Thursday, November 24, 2011

Hemingway and the process of writing

Reading a moveable feast has recently made me reevaluate my own self, my own writing, or lack thereof, and wonder why the simplicity and apparent honesty of his work makes me want to write again. What's that? After five plus years of dryness, it takes a book- a scrap-book like book indeed, to make me want to write again, and here it is, opening doors into memory, making me recall what was forgotten, and simply, making my fingers itch to connect pencil and paper, or keyboard and the tap tap tap that used to warn my husband not to disturb me. I just started writing this, and he is shrieking on the phone, ignoring my third plea to move to the bedroom. I cant blame him, he has gotten used to my using the laptop only to shop online and pass the time.

My critique of the in my own words, scrapbook will come later, after I finish reading it. But less than halfway through,it makes me write more than I have probably written in months. I hope to persist.

I remember things now, which I used to write in my dream journal, and then, promptly forget when I went into deeper sleep, or awoke. A dream journal conveys many things, doesn’t it, but to me it is the journal my sub conscious writes when I am semi conscious. It is something I have done since I could string sentences together, and that is, believe me, a very long time. I do it at times when my mind is not otherwise occupied. I do it in my sleep. I have brilliant, or so it seems, ideas which, sadly, vanish in the daylight. This journal has been my only constant in god alone knows how many years- because, people, well people, they come and they go and it is not often that I feel more than a dull ache when they leave. Its not that I cant feel pain. I feel too intensely and then I tend to shut up and refuse to let people in. it's how I operate, really.

I was born a writer. It seems pretentious to say so now, after all, I have no published body of work and nor do I have any work at all to show for several years of my life, but there it is. I started to read as soon as I could make sentences out and by the age of six I was reading alone, with mom too busy tending to my younger siblings to help much. The last book I remember her reading to me was 'the three billy goats gruff'. I don’t remember the story too well, but I loved the ladybird series of illustrated classics. So I think I was born an art lover too.

Writing was a natural complement to reading because I ran out of books to read very quickly. We were not affluent at the time, and my parents could not afford to buy me books every week. So I would string my own stories together, of course, not knowing at the time what it was I was doing. It was only when I was nine, and we started to write compositions at school, that I realized what I was doing in my head, and sometimes, in paper, illustrated with very unlike compositions in crayon. Suddenly, the teacher was reading my stories aloud to the class, and praising my imagination in my report cards. When I met that teacher a few weeks before my high school graduation, she asked me if I was still writing. You were such a good writer, she said. I hope you keep it up.

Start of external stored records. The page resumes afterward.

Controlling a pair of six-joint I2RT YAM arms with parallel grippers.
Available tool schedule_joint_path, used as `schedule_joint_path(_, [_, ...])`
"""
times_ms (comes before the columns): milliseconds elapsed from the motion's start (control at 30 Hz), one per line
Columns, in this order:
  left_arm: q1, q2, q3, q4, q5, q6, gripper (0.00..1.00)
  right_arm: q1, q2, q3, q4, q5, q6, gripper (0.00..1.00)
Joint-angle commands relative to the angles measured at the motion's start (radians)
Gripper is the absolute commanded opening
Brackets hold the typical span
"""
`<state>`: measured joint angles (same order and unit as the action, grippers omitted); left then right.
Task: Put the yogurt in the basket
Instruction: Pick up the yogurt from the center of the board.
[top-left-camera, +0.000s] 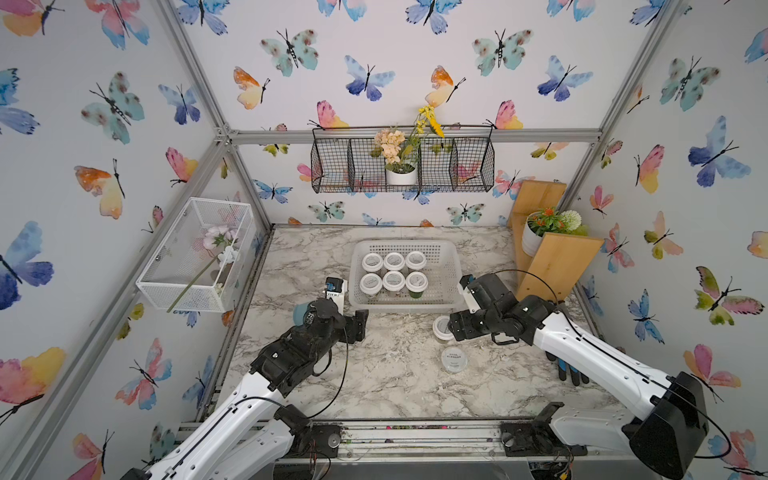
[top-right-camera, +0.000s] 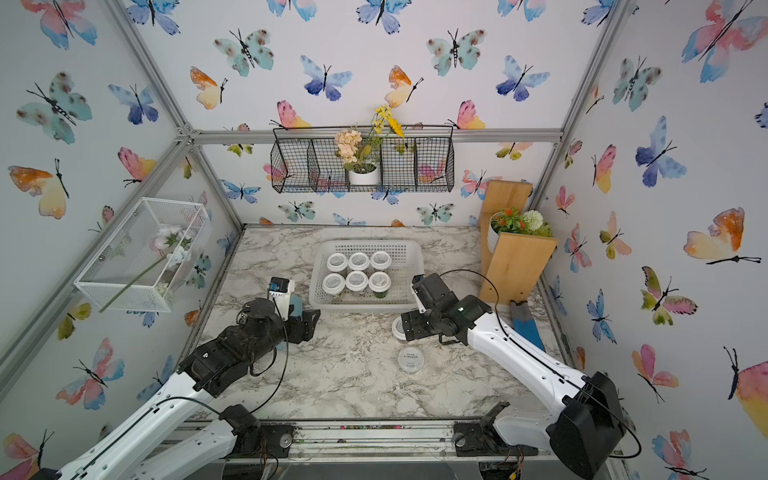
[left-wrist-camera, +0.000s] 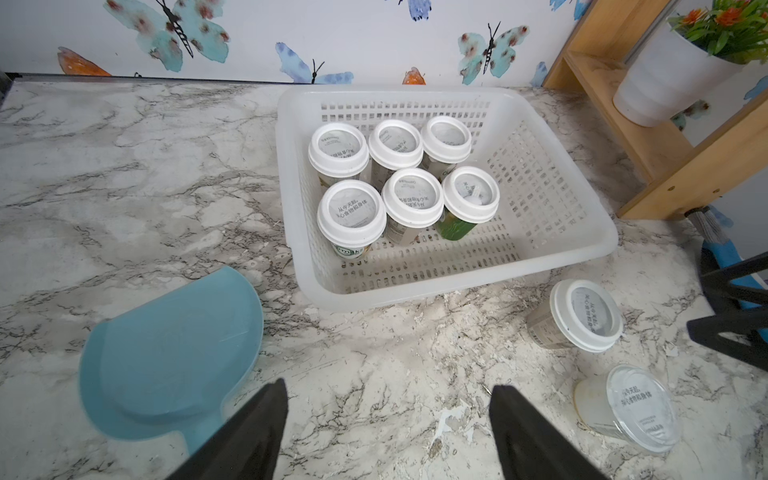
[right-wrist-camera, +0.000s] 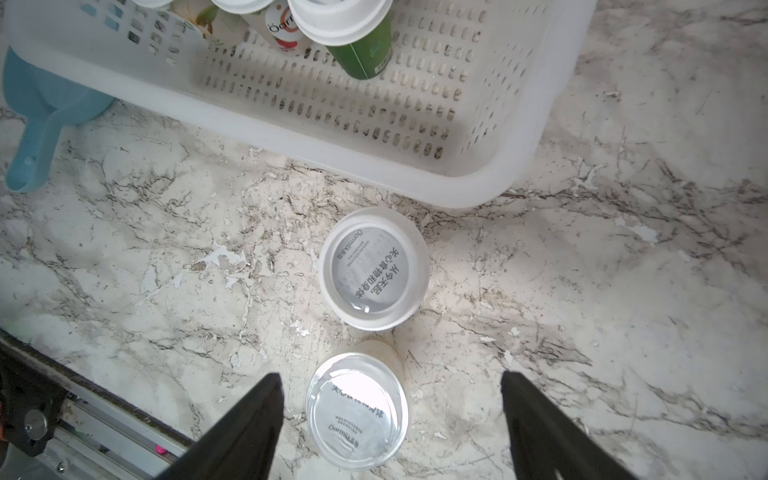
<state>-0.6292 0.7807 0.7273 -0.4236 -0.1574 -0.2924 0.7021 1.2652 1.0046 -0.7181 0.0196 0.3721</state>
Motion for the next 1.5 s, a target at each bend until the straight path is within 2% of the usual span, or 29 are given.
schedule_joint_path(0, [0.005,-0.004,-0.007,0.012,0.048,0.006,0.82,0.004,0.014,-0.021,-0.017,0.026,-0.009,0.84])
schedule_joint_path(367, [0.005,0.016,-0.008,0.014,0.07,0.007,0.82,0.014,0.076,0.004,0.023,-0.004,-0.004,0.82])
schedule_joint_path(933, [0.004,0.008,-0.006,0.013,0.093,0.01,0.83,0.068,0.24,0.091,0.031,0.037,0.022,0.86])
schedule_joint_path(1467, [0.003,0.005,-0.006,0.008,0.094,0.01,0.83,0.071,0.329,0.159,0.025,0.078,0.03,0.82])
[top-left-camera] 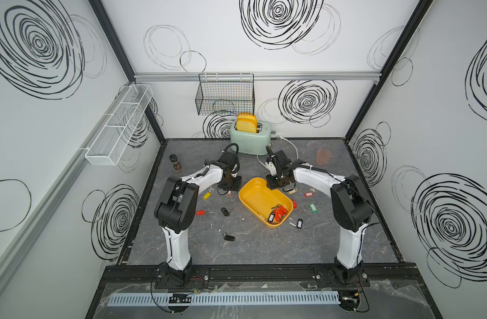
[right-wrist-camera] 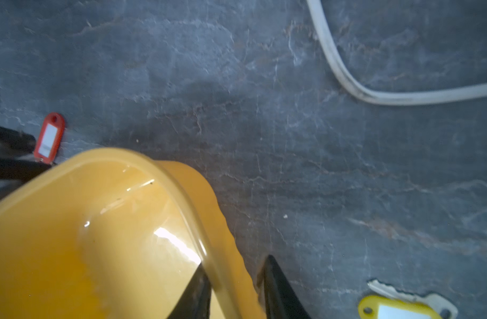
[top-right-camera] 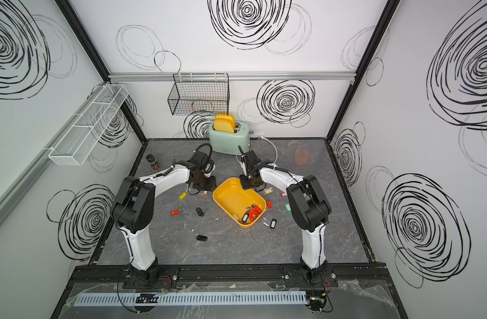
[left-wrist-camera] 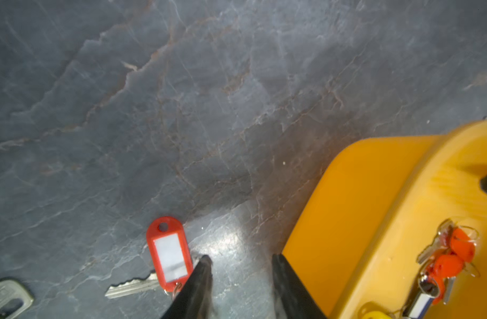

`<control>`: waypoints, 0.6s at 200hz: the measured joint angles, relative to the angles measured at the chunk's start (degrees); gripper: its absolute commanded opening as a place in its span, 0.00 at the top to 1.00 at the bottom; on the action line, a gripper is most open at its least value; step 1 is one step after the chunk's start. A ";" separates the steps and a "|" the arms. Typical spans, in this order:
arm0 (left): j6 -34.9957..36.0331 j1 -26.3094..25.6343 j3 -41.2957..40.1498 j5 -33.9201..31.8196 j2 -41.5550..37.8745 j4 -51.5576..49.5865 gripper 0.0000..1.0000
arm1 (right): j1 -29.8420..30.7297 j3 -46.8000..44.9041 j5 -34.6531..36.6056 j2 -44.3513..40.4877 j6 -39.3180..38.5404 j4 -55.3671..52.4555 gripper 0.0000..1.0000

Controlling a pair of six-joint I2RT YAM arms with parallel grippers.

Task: Take the keys out of the storage box
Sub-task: Adjust the storage box at the center of the board.

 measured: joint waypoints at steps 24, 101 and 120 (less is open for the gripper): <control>0.02 0.00 -1.99 0.33 -1.90 -0.11 0.60 | 0.61 4.28 0.33 2.64 -0.39 -0.83 0.67; -0.09 -0.26 -6.64 1.16 -7.93 -0.13 0.60 | 4.20 14.97 0.42 9.55 -2.93 -3.63 0.67; -0.17 -0.33 -7.76 0.94 -8.46 -0.17 0.60 | 5.09 16.81 0.33 10.58 -4.00 -5.05 0.67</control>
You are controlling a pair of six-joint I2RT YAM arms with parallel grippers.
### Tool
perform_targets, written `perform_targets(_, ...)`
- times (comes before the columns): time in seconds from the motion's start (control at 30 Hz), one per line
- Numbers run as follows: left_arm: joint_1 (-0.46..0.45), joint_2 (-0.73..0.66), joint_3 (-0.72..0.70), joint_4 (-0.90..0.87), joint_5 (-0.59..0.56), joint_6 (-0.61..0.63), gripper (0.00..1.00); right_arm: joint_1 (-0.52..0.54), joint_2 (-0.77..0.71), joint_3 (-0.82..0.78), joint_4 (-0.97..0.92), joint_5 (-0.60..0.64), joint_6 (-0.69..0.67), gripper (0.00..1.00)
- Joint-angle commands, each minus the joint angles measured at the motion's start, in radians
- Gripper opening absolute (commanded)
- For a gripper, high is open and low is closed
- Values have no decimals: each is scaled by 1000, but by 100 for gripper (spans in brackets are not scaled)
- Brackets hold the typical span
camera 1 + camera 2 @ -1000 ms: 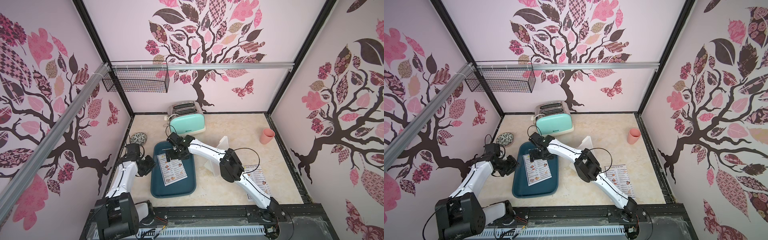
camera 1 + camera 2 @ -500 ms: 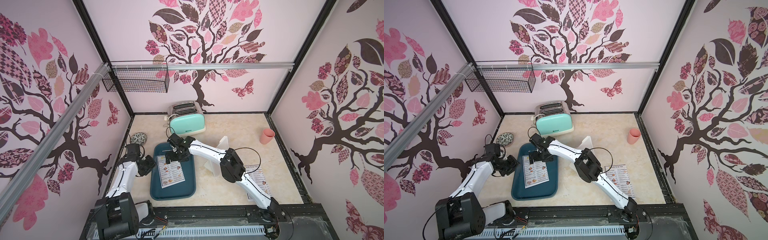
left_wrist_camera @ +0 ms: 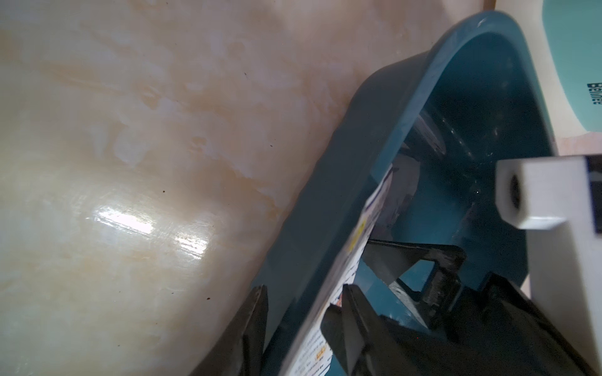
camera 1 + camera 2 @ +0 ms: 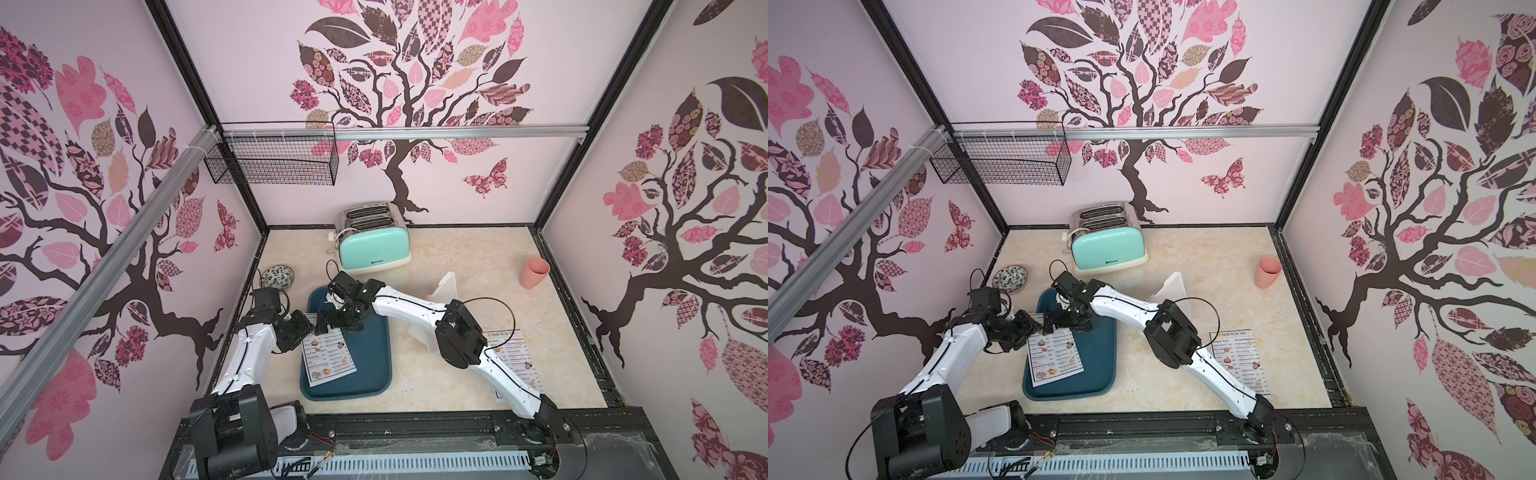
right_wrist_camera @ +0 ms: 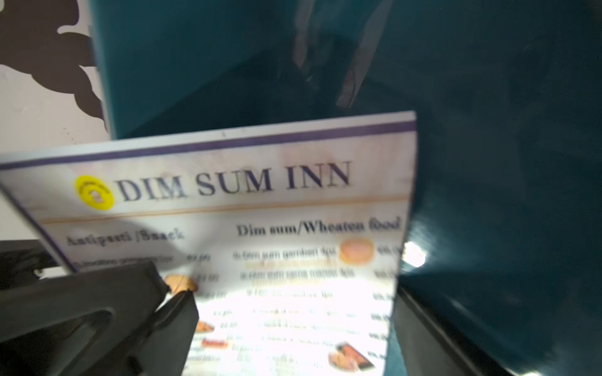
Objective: Replace the menus in the menu holders
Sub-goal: Pick up the menu from the storage box.
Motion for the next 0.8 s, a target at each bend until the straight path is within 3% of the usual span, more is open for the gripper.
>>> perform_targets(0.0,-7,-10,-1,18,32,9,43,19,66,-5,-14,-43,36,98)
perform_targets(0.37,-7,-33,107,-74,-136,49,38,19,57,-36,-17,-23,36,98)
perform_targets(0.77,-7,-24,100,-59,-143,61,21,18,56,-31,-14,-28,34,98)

Well, I did my best. At least in those early years I did. My poems were crude, but they rhymed, and my stories grew so long that my hand ached before my imagination gave out. I wonder where I got my inspiration from- at the age of eleven, I had convinced mum to teach me how to use word star, and written a few chapters of a book- about a group of people exploring the Bermuda triangle no less- what was I reading in those days? I have it up eventually, because I decided I did not want to continue. By sixteen I was addicted to cheap paperback romances and had mapped out a whole story arc. About a family of two sisters and their friends and how each found love. I even finished the first book, about a pop singer who fell in love with her sister's brother in law, and yes, it was meant to be book two in the series. Of course, a sixteen year old writing about love and sex when she had never even been kissed is quite something. I have to laugh at myself, and I remember laughing and cringing equally when I reread the whole story at twenty. Too bad I cant read floppy disks any more. I believe reworking those books now would be a good idea.

Honesty and truth, said Hemingway, or at least the actor who portrayed him in Midnight in Paris. Maybe that’s why I could not write for so long, because after all, too much honesty and too much truth can lead to a reaction and a too severe release of emotion.